Des astronomes ont découvert une étoile de la taille de Saturne, ce qui en fait la plus petite connue à ce jour. Elle répond au doux nom de EBLM J0555-57Ab.

Nous savons tous qu’une étoile est une boule massive et lumineuse de plasma liée par sa propre gravité. Pour que la température de son cœur puisse atteindre plusieurs millions de degrés, condition indispensable pour amorcer la réaction de fusion nucléaire qui  va permettre la transformation de l’hélium en hydrogène, l’étoile doit donc impérativement avoir un diamètre et une densité conséquents.

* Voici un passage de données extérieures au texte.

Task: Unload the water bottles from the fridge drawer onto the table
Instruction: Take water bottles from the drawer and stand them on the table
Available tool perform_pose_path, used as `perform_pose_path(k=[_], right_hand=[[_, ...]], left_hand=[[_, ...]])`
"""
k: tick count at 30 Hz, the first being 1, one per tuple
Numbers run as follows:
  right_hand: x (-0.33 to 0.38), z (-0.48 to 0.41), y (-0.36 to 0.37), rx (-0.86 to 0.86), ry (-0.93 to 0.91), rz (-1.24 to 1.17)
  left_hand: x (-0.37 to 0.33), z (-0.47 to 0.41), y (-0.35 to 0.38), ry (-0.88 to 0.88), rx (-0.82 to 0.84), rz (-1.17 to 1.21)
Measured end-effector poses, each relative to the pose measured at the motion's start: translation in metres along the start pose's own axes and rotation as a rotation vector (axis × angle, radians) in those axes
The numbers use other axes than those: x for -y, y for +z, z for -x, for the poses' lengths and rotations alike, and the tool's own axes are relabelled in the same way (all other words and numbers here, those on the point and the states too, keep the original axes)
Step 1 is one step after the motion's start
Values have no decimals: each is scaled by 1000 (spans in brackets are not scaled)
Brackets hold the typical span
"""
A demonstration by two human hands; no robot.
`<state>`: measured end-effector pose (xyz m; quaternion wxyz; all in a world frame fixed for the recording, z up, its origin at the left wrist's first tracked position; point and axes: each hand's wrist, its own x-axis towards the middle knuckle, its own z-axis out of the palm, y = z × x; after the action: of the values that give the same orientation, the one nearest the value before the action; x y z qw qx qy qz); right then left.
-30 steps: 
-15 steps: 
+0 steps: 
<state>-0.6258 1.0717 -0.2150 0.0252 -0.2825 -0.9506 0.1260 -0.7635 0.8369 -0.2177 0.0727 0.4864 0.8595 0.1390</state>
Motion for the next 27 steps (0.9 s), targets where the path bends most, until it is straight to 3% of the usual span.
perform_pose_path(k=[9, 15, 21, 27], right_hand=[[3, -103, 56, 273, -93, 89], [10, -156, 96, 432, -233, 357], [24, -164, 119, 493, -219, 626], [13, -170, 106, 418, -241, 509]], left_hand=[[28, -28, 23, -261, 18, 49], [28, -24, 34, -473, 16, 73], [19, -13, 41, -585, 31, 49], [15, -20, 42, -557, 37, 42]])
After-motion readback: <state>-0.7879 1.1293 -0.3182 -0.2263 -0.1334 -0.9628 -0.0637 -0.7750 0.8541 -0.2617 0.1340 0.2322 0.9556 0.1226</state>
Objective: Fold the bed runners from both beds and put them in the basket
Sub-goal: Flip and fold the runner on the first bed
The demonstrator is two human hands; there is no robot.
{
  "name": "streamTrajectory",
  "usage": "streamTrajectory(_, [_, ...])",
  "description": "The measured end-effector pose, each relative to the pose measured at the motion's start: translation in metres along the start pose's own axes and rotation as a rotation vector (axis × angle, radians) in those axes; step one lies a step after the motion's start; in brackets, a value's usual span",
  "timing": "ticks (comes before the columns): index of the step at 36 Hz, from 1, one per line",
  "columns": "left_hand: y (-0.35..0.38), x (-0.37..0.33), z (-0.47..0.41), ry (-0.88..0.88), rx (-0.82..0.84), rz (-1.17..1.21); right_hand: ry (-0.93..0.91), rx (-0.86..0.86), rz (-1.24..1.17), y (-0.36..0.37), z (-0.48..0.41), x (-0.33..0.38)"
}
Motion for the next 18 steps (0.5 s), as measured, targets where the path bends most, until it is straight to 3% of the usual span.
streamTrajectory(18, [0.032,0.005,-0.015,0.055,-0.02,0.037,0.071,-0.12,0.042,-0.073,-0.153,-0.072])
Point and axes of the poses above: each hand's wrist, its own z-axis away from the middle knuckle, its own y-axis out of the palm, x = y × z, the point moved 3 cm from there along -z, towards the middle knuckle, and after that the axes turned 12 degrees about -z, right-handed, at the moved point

Pour mémoire le diamètre de notre Soleil est 107 fois plus important que celui de la Terre et 11 fois plus important que celui de Saturne, et notre étoile a une taille bien modeste quand on la compare à la plupart de ses voisines dans la Voie lactée.

En utilisant WASP (Wide Angle Search for Planets), un réseau de télescopes robotisés qui surveillent les transits d’éventuelles exoplanètes devant des étoiles, des astronomes ont d’abord découvert un petit astre tournant autour d’une étoile, EBLM J0555-57, située à 600 années-lumière de la Terre.

Pensant qu’il s’agissait d’une exoplanète de plus, ils ont mesuré son diamètre (qui est équivalent à celui de Saturne) puis ont cherché à évaluer sa masse. Surprise, l’astre en question (surnommé EBLM J0555-57Ab) présente une masse qui est beaucoup trop importante pour une exoplanète de cette taille : environ 8% de la masse du Soleil, ce qui pour un astre de la taille de EBLM J0555-57Ab permet en théorie l’amorce d’une réaction de fusion nucléaire.

L’astre en question est sans doute une petite naine rouge hyperdense et ultrafroide, tout comme sa cousine très médiatisée Trappist-1, légèrement plus grosse et connue pour les 7 exoplanètes qui gravitent autour. Bien qu’on estime qu’elles représentent près de 20% des étoiles les plus proches de nous, les naines rouges sont très difficiles à détecter en raison de leur faible éclat. Elles intéressent pourtant beaucoup les astronomes car c’est autour de ces petites étoiles que pourraient se trouver des exoplanètes potentiellement habitables.